In patients with advanced thyroid cancer, sunitinib, a drug approved for treatment of several other cancers, showed significant cancer-fighting activity as reported by a new phase 2 clinical trial.

"Sunitinib can potentially be used as an effective adjunctive treatment in patients with advanced differentiated thyroid cancer," said Principal Investigator Kenneth Burman, MD, Chief of Endocrine at MedStar Washington Hospital Center.

The drug is currently available for the treatment of advanced renal cell cancer and two other types of cancer under the brand name Sutent, from Pfizer. As a targeted therapy, sunitinib works by inhibiting multiple proteins in cancer cells, limiting cancer cell growth and division.

Sunitinib led to increased progression-free survival

Burman and his colleagues tested the treatment effect of sunitinib in 23 patients with advanced-stage differentiated thyroid cancer who had undergone at least one course of radioactive iodine treatment. They measured progression-free survival, the length of time that the tumor did not progress.

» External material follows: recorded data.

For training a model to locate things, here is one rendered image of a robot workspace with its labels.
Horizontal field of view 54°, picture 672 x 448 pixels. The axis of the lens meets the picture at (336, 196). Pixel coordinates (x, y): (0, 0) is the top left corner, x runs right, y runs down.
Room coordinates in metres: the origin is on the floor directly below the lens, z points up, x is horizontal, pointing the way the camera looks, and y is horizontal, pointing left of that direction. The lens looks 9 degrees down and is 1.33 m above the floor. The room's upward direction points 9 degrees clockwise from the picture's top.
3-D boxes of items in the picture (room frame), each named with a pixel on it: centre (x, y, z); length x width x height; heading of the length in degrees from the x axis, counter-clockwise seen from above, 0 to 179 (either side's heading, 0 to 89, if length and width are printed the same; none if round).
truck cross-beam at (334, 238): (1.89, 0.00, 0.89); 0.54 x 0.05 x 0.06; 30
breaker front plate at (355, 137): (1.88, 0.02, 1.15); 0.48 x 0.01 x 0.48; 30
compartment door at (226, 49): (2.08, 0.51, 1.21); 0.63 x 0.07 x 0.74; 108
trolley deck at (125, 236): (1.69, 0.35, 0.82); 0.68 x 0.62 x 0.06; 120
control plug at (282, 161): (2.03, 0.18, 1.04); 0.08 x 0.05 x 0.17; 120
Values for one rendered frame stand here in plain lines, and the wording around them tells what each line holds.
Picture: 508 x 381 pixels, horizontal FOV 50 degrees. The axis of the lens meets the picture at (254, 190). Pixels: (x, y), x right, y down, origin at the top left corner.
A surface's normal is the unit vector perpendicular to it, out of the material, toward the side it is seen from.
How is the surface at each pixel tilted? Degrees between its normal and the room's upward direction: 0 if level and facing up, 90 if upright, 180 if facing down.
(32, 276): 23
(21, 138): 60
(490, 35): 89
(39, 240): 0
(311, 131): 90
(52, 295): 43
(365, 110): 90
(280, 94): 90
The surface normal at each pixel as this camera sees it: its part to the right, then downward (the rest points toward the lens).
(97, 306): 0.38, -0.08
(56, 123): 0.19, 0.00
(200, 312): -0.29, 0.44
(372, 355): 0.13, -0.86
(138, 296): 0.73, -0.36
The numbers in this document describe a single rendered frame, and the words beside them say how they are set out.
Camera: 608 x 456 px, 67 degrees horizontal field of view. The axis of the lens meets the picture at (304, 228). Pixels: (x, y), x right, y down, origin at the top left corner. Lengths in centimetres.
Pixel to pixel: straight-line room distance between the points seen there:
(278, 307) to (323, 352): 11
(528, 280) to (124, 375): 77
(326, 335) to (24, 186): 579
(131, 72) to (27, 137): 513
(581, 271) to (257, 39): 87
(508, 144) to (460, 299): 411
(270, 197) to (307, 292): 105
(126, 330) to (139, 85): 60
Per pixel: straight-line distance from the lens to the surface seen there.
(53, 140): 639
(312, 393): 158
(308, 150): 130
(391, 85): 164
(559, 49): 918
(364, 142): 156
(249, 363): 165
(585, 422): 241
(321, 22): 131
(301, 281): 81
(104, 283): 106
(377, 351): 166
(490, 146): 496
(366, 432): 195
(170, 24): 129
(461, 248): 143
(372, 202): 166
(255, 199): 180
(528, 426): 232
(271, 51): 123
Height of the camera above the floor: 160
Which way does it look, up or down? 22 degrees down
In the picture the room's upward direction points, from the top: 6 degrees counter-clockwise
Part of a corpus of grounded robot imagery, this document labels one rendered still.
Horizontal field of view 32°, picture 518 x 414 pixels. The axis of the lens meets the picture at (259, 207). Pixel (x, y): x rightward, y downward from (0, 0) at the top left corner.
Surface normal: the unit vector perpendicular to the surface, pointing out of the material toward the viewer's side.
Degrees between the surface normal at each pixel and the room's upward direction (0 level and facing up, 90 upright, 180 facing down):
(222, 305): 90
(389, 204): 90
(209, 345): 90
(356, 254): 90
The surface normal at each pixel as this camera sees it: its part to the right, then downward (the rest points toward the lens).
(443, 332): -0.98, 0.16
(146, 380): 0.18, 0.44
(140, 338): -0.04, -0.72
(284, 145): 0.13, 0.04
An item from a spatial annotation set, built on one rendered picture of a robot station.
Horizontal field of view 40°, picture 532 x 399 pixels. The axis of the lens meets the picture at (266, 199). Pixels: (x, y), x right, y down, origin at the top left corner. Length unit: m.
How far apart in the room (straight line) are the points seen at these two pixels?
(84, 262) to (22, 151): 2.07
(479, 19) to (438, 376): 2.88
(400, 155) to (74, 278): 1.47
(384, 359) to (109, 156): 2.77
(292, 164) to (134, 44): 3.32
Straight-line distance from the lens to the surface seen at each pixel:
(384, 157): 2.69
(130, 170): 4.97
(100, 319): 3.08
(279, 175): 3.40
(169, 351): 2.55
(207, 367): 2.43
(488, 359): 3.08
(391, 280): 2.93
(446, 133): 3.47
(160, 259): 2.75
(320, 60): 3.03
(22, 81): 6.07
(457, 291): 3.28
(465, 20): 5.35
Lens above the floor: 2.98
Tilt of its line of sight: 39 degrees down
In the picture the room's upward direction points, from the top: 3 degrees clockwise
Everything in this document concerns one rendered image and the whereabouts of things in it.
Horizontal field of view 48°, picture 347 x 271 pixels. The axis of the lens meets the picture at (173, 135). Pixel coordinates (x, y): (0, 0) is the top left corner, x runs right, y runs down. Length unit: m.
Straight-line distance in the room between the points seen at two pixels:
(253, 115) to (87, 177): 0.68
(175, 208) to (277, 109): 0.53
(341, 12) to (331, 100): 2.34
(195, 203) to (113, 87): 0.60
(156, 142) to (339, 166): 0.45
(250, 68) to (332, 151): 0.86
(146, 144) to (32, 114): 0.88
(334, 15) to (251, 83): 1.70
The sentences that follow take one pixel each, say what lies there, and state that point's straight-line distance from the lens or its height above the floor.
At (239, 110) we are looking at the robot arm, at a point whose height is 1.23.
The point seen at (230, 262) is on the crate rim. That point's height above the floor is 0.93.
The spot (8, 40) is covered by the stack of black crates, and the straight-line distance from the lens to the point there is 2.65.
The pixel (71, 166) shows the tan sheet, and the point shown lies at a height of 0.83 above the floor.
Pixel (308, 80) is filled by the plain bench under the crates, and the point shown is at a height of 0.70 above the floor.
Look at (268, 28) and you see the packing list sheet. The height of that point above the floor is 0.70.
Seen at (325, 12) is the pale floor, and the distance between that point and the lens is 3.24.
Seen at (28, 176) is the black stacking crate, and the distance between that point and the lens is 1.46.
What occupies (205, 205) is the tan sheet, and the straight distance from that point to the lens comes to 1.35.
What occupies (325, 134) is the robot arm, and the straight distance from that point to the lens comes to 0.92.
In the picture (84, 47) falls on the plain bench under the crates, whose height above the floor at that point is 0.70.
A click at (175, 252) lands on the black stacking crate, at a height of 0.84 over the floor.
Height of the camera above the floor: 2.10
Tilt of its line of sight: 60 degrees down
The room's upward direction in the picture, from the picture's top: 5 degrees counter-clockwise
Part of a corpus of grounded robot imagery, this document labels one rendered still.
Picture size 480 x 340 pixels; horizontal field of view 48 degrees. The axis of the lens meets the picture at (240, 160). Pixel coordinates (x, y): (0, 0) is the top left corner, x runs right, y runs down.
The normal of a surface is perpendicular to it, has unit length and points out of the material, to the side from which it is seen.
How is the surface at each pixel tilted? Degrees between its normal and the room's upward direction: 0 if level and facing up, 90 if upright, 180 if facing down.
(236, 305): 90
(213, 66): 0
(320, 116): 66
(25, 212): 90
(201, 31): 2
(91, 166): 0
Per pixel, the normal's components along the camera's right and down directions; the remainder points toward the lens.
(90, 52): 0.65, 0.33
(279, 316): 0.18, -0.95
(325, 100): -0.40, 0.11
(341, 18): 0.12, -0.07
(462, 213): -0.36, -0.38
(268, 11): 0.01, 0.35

Because this was a Phase 2 clinical trial, there was no control group. The investigators compared their results against that of the control group from a recently published study in patients with the same type of cancer who received a placebo, or "dummy" pill. Compared with these controls, Burman and his group found that the progression-free survival with Sunitinib treatment in their study was significantly longer than without it. Further, the progression-free survival using Sunitinib was comparable to that previously reported for Sorafenib.

According to the study abstract, 83% of sunitinib-treated patients benefited from treatment, with either significant shrinkage of the tumors (partial response) or slowed disease progression (stable disease). 26% had a partial response to Sunitinib, and 57% had stable disease.

Mild or moderate side effects

"Sunitinib is not a cure but it appears from this study that it may slow the progression of disease," Burman said. He added that, in general, their patients tolerated the medicine fairly well, with the most commonly reported adverse events being mild or moderate.

According to Burman, sunitinib merits a larger, controlled, phase 3 trial for treatment of advanced differentiated thyroid cancer.